> _WHAT YOU WILL DO_
Copy each record exactly and skip its pictures.

> _SUPPLIED DATA_
□ □ □ □

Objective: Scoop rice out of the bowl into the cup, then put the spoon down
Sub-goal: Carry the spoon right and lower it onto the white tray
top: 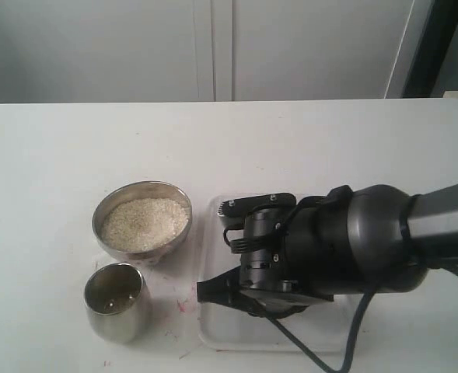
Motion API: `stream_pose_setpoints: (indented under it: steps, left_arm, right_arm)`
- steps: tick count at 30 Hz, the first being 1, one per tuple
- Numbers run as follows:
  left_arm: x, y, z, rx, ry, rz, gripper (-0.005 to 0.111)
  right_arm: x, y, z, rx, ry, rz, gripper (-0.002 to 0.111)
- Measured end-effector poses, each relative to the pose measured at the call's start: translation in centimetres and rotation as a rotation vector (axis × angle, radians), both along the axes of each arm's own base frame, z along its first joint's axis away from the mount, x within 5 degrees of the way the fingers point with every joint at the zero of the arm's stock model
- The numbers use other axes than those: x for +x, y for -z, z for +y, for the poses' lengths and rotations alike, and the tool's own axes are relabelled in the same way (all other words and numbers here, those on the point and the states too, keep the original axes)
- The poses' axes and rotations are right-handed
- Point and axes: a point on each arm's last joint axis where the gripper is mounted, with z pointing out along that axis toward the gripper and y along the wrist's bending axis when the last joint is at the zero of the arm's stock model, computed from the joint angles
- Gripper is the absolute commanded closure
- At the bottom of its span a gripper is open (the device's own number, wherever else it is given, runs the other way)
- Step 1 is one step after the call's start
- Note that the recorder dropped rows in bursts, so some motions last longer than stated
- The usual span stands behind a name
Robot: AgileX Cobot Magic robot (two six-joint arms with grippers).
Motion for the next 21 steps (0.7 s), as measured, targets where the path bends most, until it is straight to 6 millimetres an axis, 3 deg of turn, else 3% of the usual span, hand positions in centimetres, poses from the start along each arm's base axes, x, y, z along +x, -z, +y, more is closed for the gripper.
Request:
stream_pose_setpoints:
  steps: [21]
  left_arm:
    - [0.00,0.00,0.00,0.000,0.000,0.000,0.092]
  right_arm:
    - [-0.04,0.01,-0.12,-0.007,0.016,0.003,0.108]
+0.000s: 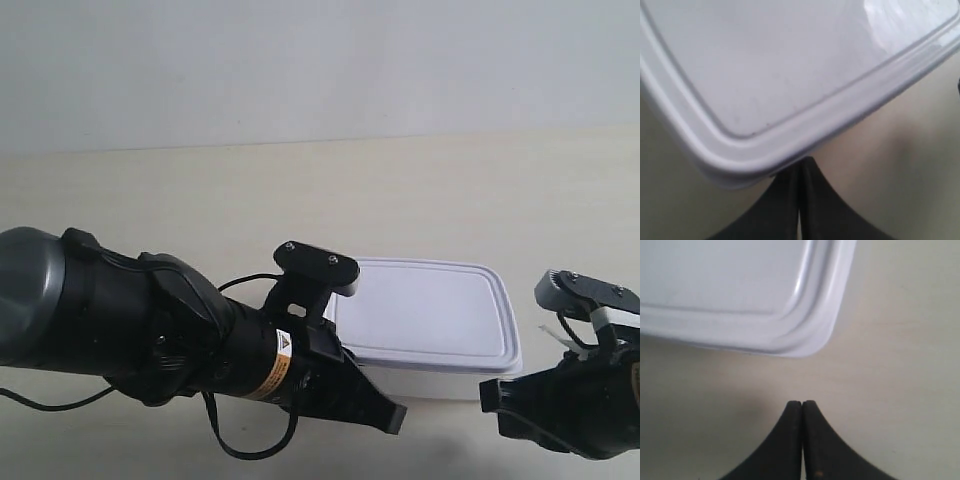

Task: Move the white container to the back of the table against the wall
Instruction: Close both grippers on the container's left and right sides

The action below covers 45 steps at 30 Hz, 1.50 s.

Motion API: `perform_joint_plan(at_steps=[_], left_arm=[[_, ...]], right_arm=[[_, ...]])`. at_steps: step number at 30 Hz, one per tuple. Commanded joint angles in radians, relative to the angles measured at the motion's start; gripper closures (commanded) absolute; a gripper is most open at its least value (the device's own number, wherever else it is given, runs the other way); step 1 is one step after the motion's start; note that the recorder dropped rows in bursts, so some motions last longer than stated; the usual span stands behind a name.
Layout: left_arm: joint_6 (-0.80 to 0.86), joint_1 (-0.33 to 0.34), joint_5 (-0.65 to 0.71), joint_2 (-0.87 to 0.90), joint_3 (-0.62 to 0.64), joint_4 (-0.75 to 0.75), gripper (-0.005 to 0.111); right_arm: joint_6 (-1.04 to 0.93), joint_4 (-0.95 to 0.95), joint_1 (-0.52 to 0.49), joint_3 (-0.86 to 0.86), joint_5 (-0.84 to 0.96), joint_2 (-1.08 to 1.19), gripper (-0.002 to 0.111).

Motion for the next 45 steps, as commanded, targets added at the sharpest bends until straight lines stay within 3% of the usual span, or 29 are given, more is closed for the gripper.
perform_joint_plan(at_steps=[1, 32, 45], left_arm=[[0.004, 0.002, 0.029, -0.001, -0.007, -0.008, 0.107], [0.02, 0.005, 0.05, 0.103, -0.115, -0.004, 0.107], [0.046, 0.11, 0.014, 0.107, -0.115, -0.004, 0.107]], right_arm=[[-0.012, 0.001, 0.001, -0.039, 0.007, 0.031, 0.108], [-0.033, 0.001, 0.001, -0.142, 0.017, 0.136, 0.108], [-0.035, 0.02, 0.001, -0.236, 0.038, 0.206, 0.108]])
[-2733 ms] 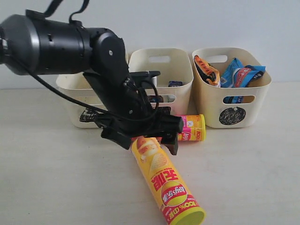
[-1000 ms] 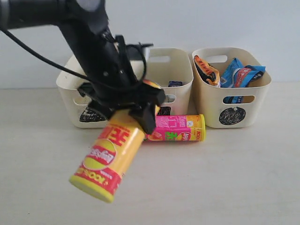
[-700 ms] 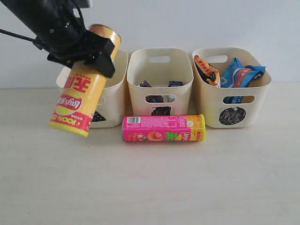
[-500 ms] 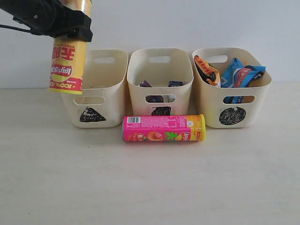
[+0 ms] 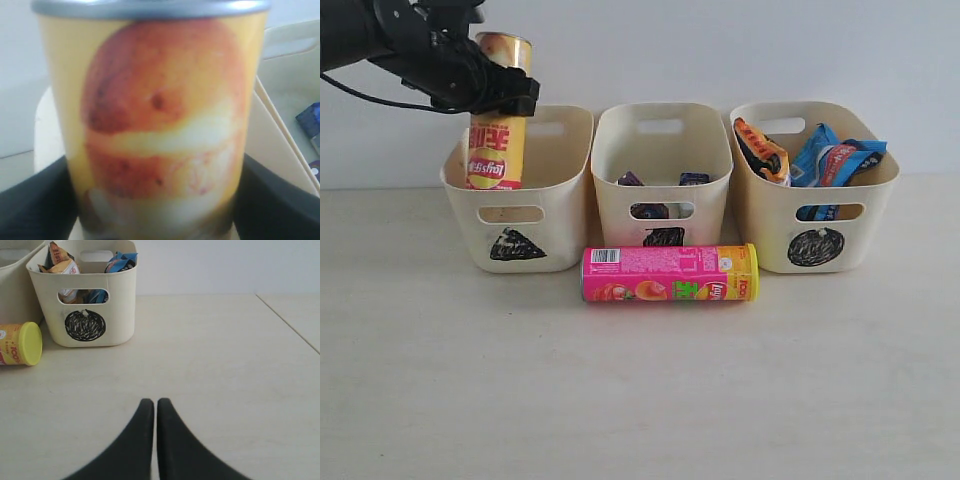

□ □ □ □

> _WRITTEN ANSWER_
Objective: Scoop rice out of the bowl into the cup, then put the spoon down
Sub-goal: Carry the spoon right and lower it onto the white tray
top: 
Motion API: `stream_pose_setpoints: (indented under it: steps, left_arm, right_arm)`
- steps: tick count at 30 Hz, the first being 1, one per tuple
- Numbers run as follows:
  left_arm: x, y, z, rx, ry, rz, gripper (-0.005 to 0.111)
  right_arm: x, y, z, rx, ry, rz, gripper (-0.002 to 0.111)
- Measured end-effector poses, each relative to the pose measured at the call's start: translation in centimetres and rotation as a rotation vector (axis × angle, radians), both along the axes of each arm's own base frame, z along its first joint's axis away from the mount, x within 5 degrees of the way the fingers point with every joint at the zero of the arm's stock model
- The numbers use other axes than those: x for +x, y for -z, z for +y, for the poses' lengths and rotations alike, and the tool's own axes are relabelled in the same way (all other words and numbers here, those on the point and the states too, keep the original axes)
- The poses' axes and rotations are right-handed
- Point and axes: a point on each arm's last joint axis where the gripper is mounted, with z pointing out along that axis toward the gripper and y along the wrist's bending axis when the last joint is at the zero of the arm's stock model, computed from the joint angles
- Gripper is the absolute commanded closure
- At the bottom of its span a gripper is open (the device's own number, wherever else it is given, runs the other way)
- Step 1 is one step after the call's start
- Note that the recorder dropped rows in bursts, so some motions last longer than stated
- The usual span stands behind a name
Robot: AgileX Cobot Magic robot (two six-joint arms with grippers).
Motion for the next 21 steps (0.7 s), as measured, targets where the path bends most, until it is straight to 6 millimetres an axis, 3 deg of turn, else 3% of the usual span, hand positions in centimetres, poses from the start along each arm's base axes, x, y, z along +x, -z, +y, more is closed for the gripper.
Request:
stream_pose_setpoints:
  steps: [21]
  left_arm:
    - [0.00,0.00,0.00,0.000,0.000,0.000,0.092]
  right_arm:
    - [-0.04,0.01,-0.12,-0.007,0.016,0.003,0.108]
+0.000s: 

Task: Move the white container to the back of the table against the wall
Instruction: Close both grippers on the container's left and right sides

The action below covers 45 steps at 30 Hz, 1.50 s.

Motion API: `perform_joint_plan(at_steps=[_], left_arm=[[_, ...]], right_arm=[[_, ...]])`. at_steps: step number at 30 Hz, one per tuple. Commanded joint angles in radians, relative to the angles measured at the motion's start; gripper closures (commanded) absolute; a gripper is most open at its least value (the device's own number, wherever else it is given, runs the other way); step 1 is one step after the motion's start; note that the recorder dropped rows in bursts, so some motions last longer than stated; the usual span stands behind a name.
Layout: left_arm: joint_6 (-0.80 to 0.86), joint_1 (-0.33 to 0.34), joint_5 (-0.65 to 0.71), joint_2 (-0.87 to 0.90), joint_3 (-0.62 to 0.64), joint_4 (-0.75 to 0.75), gripper (-0.005 to 0.111); right_arm: joint_6 (-1.04 to 0.93), joint_4 (-0.95 to 0.95), joint_1 (-0.52 to 0.49), joint_3 (-0.86 to 0.86), joint_5 (-0.84 to 0.96), joint_2 (-1.08 to 1.19), gripper (-0.002 to 0.111).

Motion for the next 45 steps, as commanded, targets added at the sharpest bends until straight lines stay within 3% of the usual span, or 29 are given, more is closed for the gripper.
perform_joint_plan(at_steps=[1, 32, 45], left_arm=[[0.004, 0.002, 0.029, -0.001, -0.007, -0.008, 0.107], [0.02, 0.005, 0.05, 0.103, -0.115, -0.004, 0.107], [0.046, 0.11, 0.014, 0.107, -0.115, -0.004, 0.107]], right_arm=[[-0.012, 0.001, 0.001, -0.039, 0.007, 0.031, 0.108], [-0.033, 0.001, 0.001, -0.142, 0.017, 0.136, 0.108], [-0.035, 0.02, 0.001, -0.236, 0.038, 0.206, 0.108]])
[-2733 ms] 
[-1000 ms] 
[-700 ms] 
[-500 ms] 
[+0 ms] 

Nothing else is part of this output.